I'm leveraging the Python packages lime and shap to explain single (test-set) predictions that a basic, trained model is making on new, tabular data. WLOG, the explanations generated by both methods do not agree with user intuition.
For example, when leveraging the methods in a healthcare setting, they might list the presence of a comorbidity (a disease that frequently co-occurs with the outcome disease of interest) as a factor that decreases a patient's risk of an adverse event.
Intuitively, such behavior is incorrect. We shouldn't see that history of heart attacks lowers the risk of adverse events, for example. What are some reasons that we might see these inconsistencies?
Some of my ideas
- Class label imbalance: tried balancing the dataset, did not solve the issue
- Kernel width for LIME: working on tuning this, but cursorily, no benefit
- Relationship to training data: for tabular data, both
limeandshaprequire the training dataset as input to build the explainer class.

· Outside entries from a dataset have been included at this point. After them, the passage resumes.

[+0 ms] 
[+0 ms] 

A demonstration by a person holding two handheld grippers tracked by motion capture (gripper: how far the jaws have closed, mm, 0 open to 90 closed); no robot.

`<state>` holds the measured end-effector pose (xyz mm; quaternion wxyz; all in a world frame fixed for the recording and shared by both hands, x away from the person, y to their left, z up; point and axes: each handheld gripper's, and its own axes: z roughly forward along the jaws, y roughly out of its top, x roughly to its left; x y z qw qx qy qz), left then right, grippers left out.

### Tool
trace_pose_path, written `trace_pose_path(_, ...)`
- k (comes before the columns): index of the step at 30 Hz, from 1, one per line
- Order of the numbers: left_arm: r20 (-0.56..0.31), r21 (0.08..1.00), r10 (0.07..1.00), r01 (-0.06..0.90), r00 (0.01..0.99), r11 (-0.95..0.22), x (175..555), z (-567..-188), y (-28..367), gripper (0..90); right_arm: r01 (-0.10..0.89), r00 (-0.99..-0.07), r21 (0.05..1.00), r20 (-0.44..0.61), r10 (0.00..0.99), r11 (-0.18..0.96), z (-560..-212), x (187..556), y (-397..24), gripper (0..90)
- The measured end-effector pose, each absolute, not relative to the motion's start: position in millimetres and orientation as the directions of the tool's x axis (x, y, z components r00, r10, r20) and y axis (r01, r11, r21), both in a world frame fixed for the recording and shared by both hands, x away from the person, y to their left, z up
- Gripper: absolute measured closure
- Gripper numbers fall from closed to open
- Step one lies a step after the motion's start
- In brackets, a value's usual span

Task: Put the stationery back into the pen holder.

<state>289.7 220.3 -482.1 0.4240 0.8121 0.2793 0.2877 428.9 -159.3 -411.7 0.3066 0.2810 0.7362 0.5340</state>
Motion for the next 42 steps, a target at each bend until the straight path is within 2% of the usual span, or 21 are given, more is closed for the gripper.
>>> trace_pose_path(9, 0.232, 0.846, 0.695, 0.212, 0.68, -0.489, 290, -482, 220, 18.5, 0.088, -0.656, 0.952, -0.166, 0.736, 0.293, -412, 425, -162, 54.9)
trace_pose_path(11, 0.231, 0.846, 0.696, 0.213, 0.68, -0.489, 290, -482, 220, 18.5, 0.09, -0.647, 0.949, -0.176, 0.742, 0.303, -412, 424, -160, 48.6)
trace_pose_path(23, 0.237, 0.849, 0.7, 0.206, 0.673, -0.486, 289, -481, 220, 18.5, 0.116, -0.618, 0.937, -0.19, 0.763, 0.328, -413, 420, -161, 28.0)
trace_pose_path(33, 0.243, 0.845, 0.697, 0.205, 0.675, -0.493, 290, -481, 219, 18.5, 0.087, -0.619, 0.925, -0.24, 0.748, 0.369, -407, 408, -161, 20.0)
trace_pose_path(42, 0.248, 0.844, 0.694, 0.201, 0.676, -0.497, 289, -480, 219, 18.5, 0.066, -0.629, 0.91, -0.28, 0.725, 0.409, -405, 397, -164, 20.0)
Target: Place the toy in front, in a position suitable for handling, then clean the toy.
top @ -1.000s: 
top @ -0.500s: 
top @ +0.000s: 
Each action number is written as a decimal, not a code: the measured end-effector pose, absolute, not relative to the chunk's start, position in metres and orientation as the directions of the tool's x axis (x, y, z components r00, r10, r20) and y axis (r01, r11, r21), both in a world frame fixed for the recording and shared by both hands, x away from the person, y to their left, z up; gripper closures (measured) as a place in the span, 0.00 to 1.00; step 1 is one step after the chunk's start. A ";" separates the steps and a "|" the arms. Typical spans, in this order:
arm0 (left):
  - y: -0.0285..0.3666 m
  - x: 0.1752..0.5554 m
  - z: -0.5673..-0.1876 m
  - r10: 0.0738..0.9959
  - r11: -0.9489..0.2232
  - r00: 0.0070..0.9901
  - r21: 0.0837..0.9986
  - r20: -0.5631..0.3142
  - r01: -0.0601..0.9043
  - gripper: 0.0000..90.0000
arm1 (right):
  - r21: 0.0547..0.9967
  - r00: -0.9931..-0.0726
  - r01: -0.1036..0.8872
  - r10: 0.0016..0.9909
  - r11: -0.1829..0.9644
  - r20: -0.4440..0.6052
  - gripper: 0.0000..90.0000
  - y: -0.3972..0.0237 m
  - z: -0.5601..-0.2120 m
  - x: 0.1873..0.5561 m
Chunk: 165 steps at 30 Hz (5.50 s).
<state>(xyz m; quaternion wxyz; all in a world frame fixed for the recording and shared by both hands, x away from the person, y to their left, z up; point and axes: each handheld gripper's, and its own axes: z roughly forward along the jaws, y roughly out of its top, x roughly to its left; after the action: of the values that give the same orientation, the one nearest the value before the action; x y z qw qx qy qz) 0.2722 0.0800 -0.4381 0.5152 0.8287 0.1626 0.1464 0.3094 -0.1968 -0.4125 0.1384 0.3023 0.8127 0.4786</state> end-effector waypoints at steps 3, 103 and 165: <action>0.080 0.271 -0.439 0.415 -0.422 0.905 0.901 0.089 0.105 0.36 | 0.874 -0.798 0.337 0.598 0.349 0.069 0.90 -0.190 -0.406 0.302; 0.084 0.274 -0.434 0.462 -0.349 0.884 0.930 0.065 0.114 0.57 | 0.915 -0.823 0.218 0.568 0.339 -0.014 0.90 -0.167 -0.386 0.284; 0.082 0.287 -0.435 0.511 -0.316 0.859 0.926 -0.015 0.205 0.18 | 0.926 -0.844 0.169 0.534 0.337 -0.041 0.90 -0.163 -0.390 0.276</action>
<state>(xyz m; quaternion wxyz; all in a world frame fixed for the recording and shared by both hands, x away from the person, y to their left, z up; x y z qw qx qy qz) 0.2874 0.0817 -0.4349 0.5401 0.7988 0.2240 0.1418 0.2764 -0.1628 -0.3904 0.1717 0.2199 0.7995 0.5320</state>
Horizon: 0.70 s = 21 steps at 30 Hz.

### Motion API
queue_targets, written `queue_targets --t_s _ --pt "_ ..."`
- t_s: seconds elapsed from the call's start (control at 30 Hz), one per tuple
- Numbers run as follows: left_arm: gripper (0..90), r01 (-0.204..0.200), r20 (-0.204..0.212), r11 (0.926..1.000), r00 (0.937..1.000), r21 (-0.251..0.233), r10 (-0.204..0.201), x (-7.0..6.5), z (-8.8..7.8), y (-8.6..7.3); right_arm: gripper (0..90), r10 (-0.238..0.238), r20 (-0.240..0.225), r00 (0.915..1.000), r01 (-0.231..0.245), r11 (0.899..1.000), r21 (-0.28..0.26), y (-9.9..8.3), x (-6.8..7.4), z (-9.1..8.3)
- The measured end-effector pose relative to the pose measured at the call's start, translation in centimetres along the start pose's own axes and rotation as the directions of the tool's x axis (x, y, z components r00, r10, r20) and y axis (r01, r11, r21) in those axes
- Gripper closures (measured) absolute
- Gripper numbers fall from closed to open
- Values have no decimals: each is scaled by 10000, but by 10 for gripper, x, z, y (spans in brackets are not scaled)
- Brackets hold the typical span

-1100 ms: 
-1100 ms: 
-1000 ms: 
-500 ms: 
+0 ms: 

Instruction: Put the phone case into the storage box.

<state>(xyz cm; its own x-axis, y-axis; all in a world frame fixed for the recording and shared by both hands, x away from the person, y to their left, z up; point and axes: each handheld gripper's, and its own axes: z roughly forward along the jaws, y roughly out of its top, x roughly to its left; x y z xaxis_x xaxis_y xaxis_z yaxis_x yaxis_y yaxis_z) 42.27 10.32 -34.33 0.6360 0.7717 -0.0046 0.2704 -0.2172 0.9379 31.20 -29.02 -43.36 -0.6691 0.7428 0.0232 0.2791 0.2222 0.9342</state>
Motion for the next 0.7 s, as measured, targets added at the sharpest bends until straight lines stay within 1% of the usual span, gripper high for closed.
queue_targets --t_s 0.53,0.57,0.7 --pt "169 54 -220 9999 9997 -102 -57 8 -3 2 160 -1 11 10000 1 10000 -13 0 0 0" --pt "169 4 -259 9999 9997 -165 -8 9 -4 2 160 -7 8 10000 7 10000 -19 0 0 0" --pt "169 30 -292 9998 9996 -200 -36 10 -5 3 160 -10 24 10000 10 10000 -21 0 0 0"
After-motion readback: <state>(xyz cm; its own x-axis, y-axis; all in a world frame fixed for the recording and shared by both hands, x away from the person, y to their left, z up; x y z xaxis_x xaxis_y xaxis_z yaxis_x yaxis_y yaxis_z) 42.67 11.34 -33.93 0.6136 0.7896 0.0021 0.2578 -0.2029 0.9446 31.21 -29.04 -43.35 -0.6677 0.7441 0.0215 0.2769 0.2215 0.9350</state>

If there are instances in which a feature such as history of heart attacks were associated with a no adverse event outcome, such instances would "confuse" the methods, so to speak. However, I'm not sure I have the intuition correct there. - Error in understanding on my part: there may be nuances in intuition here that I've missed. Specifically, I am trying to make sure I correctly understand the relationship between the generated explanations and the training dataset used to build them.